The story itself qualifies as mundane s.f. In the somewhat near future, we appear to have suffered a slow ecological disaster due to pollutants. The van de Oest family business repairs environmental disasters, up to huge sizes. They also control the patents for a number of methods of clean up and for the genes for a number of bacteria and plants that are used in their methods. Consequently, they are very very rich. While the details are not central to the story, Griffith geeks out including some elaborate information on the running of a water treatment plant. Much more interesting than some of the hard s.f. that’s out there.

Slow River starts with Frances Lorien Lore van de Oest’s escape from her kidnappers. Bloody and beaten, she’s left on the street and no one will help her. No one except Spanner, who uses no other name in the book, who just happens to work outside the system in a number of scams. That suits Lore just fine; she does not want to resume her life as a member of one of the richest families in the world. She’s come to believe her father molested her siblings and wouldn’t pay the ransom to free Lore because she might reveal his perfidy.

So begins a life of grifting for Lore. But at the beginning of the book she’s also left Spanner, one of the four periods of Lore’s life that gets its own narrative. While still disillusioned by the rich life, she’s come to think of her life with Spanner as degrading. Assuming the identity of a recently deceased person, she takes a job as a grunt in a water treatment plant she’s qualified to manage and struggles to establish herself honestly based on her abilities. It’s not so easy though.

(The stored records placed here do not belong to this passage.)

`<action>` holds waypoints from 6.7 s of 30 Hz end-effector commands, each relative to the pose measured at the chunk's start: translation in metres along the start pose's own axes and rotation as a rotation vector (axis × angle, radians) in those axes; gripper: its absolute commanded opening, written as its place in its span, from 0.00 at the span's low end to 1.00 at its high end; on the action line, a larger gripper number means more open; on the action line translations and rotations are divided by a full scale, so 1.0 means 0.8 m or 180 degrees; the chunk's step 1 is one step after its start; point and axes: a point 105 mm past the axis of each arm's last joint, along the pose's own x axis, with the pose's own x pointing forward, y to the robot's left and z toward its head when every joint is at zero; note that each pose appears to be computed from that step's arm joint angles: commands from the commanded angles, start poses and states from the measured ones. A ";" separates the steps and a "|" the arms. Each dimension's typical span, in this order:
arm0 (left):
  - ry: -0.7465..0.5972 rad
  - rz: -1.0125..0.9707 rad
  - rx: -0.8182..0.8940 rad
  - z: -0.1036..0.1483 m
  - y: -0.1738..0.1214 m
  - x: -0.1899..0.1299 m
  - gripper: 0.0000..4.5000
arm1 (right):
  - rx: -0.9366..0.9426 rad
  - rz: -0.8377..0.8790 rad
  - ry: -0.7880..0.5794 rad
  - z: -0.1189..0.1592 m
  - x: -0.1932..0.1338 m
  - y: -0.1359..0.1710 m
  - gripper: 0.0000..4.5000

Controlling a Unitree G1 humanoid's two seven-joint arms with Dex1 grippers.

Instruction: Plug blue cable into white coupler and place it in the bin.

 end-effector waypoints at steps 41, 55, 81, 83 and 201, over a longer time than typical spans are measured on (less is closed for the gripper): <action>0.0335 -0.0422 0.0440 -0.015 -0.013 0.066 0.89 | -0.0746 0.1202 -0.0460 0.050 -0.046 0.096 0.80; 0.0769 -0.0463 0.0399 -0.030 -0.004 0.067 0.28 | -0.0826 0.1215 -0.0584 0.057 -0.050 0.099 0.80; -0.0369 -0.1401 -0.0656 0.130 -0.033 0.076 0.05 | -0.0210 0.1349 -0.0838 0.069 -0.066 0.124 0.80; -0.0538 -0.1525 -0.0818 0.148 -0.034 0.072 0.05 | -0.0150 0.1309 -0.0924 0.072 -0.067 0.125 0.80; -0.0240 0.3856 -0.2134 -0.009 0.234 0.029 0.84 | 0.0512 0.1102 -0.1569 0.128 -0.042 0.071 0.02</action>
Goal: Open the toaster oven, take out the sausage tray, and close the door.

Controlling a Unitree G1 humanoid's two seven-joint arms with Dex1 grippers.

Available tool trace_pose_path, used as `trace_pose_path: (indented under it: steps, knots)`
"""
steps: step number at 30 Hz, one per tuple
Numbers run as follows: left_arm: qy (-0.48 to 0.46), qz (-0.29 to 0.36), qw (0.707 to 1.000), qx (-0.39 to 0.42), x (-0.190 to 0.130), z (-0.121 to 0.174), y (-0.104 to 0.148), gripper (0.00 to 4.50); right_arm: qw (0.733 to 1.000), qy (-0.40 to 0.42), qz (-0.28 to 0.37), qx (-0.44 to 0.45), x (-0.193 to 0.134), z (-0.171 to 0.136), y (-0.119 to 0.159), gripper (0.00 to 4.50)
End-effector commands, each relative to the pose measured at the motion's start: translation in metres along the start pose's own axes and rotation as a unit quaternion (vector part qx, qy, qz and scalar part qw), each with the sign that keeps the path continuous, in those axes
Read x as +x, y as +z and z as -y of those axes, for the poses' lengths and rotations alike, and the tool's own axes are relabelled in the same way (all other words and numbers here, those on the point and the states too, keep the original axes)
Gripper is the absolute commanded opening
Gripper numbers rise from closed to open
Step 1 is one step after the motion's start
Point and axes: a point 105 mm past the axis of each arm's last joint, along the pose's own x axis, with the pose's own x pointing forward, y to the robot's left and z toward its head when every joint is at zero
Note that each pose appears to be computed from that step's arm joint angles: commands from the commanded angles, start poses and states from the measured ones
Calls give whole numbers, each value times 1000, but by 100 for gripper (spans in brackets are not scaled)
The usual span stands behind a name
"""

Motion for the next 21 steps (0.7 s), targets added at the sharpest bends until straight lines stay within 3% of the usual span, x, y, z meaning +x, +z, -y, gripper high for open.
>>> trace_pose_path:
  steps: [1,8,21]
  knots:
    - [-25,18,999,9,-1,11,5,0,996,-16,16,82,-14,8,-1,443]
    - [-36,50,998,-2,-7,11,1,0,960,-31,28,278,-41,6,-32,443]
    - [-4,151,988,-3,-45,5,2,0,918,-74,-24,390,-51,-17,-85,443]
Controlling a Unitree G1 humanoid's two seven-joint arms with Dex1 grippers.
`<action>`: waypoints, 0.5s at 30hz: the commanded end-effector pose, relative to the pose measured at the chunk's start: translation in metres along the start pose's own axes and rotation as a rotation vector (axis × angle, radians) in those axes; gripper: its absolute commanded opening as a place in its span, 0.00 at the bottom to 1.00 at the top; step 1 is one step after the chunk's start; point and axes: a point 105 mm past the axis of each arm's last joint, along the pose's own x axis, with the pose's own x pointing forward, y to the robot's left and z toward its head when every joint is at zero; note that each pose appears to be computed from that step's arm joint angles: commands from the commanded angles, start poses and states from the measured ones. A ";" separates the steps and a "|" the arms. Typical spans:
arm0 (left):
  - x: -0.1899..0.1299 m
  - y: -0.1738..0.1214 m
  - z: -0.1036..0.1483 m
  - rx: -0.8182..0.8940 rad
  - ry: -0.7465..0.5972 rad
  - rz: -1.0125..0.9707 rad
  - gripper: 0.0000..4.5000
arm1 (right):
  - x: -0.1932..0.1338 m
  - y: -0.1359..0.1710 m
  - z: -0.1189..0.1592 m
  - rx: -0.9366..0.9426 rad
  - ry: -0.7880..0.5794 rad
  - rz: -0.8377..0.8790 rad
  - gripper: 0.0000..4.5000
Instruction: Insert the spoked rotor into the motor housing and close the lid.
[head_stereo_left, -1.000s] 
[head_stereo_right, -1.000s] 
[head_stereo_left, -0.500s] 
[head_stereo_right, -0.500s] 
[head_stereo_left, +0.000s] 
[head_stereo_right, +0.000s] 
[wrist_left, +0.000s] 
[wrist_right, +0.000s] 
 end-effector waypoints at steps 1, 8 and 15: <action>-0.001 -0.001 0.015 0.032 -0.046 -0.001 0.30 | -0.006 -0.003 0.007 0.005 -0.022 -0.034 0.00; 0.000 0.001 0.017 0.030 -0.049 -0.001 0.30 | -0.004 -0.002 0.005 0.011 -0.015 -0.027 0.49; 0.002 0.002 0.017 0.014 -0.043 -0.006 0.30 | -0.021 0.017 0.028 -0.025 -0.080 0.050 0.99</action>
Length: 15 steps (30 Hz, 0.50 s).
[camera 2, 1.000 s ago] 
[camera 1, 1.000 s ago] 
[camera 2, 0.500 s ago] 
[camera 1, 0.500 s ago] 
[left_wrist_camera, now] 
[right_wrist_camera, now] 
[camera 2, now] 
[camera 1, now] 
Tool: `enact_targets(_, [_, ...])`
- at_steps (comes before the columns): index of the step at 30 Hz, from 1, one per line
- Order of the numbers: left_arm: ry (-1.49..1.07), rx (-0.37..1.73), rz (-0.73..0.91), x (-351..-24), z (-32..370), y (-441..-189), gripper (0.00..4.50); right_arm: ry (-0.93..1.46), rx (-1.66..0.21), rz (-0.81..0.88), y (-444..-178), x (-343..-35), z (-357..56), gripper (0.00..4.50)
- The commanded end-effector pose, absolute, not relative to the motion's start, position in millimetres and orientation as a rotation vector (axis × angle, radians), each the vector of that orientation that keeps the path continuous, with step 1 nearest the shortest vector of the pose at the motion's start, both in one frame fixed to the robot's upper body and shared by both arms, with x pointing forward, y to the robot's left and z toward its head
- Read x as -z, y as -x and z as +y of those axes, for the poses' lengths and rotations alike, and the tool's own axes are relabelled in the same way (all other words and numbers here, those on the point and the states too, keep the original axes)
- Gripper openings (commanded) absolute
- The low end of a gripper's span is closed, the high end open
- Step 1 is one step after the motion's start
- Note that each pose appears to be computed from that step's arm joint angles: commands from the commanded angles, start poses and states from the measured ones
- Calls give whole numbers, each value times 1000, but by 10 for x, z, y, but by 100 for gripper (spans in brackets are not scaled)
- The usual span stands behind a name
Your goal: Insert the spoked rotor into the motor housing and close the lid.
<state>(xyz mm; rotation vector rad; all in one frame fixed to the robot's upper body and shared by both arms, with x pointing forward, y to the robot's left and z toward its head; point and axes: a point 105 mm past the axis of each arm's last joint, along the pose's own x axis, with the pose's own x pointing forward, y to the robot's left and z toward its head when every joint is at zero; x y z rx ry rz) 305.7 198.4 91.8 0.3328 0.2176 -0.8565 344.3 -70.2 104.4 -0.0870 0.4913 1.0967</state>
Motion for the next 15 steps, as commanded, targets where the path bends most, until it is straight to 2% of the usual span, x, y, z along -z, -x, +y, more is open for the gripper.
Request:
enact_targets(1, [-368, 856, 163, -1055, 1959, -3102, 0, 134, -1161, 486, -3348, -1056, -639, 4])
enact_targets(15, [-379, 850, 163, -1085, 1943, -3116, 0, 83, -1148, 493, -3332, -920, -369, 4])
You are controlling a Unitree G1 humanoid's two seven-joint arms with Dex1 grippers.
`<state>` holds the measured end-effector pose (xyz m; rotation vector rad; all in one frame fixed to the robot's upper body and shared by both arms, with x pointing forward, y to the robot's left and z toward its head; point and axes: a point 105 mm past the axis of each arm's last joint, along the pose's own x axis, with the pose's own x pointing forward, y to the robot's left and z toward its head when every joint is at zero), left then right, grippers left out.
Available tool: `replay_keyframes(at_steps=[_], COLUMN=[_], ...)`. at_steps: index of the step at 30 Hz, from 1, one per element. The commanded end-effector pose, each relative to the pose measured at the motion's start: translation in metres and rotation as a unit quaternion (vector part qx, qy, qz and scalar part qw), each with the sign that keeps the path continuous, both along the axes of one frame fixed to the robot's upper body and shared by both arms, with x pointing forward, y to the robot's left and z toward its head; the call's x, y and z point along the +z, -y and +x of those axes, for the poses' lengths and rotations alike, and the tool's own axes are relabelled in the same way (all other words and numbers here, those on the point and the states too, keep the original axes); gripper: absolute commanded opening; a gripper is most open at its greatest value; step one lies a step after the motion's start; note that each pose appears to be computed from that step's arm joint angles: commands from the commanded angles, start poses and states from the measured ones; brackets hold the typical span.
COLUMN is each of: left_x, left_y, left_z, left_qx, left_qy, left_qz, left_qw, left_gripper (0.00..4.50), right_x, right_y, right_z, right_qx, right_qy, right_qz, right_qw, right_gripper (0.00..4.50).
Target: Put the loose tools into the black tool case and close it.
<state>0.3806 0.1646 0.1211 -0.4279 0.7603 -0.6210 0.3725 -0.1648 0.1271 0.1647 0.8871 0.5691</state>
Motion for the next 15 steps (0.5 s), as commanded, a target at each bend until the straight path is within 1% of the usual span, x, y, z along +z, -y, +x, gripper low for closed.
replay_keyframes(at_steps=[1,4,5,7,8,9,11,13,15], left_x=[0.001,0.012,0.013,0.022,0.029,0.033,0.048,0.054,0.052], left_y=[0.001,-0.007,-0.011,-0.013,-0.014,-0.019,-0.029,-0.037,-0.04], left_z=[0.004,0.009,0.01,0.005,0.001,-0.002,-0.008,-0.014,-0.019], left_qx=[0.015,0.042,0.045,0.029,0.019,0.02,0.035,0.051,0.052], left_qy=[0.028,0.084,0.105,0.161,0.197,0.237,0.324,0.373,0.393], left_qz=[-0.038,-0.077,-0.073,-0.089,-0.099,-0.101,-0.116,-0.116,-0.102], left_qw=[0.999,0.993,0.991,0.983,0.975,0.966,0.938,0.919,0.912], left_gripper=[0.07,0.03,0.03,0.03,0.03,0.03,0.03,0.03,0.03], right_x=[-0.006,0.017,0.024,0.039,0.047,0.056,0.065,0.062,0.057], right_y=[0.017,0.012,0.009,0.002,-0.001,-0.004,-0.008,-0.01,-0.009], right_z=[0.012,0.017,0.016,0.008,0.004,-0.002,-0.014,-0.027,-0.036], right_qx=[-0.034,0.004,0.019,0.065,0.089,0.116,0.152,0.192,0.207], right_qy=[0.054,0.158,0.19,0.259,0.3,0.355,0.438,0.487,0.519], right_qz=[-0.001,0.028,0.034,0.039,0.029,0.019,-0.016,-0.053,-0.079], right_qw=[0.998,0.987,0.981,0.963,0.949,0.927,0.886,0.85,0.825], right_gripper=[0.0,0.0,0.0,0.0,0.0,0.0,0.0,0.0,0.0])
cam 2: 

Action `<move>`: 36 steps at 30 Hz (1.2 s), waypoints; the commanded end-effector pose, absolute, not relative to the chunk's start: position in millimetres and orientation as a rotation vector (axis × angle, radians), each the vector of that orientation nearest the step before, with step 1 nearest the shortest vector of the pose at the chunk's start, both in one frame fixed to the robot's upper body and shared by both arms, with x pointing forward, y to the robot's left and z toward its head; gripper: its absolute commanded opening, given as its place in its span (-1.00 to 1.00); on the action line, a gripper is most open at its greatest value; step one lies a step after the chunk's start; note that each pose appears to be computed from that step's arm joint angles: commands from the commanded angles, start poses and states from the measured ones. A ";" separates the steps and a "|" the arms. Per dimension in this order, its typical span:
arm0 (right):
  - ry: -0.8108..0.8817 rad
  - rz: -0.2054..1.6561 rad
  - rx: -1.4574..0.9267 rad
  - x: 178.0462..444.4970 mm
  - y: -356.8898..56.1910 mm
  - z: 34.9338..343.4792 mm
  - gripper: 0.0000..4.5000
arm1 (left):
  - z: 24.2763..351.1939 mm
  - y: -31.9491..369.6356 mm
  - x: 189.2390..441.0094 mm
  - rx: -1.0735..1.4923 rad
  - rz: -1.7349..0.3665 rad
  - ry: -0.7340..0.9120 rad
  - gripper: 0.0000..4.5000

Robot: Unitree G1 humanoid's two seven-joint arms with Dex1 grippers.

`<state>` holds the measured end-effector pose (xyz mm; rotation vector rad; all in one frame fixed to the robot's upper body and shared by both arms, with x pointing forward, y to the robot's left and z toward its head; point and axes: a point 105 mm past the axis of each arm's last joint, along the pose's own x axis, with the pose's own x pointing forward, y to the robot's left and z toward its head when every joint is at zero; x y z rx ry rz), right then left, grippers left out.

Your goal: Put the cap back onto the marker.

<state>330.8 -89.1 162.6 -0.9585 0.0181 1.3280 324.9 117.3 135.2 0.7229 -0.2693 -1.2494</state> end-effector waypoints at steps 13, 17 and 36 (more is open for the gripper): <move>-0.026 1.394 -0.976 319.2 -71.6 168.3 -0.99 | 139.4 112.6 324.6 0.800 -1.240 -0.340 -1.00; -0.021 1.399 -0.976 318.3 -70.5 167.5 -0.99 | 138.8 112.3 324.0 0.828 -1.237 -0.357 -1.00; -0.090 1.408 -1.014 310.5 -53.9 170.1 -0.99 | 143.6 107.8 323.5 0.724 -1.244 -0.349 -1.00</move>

I didn’t care much for Lore in the first half of the book, but I did come to like her later on. Too much rich kid. Despite being a capable manager of large projects for the family business, she reverts to being a child after the kidnapping. I suspect I’m just a little too callous for wanting her to hold it together better. I also didn’t like that, at the water treatment plant, she couldn’t sit on her knowledge in order to maintain her fiction as a grunt. It was just too tempting for her to point out things that revealed she knew way more than a basic grunt would. I didn’t like these qualities. I kept on thinking If you want to live your life a certain way, you have to commit to it. Over the course of the book I gradually warmed to caring about what happened to Lore.

Still, my favorite character of the book was Cherry Magyar, Lore’s immediate supervisor at the water treatment plant. She’s got her position without adequate training and doesn’t have the power to do much about it, but was smart enough to know it. Magyar also had the self-assurance to listen to people who knew more even if they had a lower station. She treated her employees as genuine people on whose success hers depended. I checked Ms. Griffith’s web site, but I can’t tell if Magyar has featured in any other stories.

Pretty damn good book.

From here on out, I’m gonna write up some thoughts in preparation for the book club. These will contain spoilers, so look away if you care.


Everyone has a set of privileges that arise as a result of their race, ethnicity, gender, orientation, class, etc. For instance, I have the privilege of not working due to family inheritance and lucky timing in a former job. Some of my hard work went into getting me this position, but quite a bit more is the result of outside factors. More subtle is that I have different fears when travelling after dark than a woman generally would. I don’t have to worry about getting raped, for instance. I can also be driven and ambitious at work and be admired for it, while a woman runs a far greater risk of that attitude being viewed negatively. See how Hillary Clinton was treated in the media for a prime example of that.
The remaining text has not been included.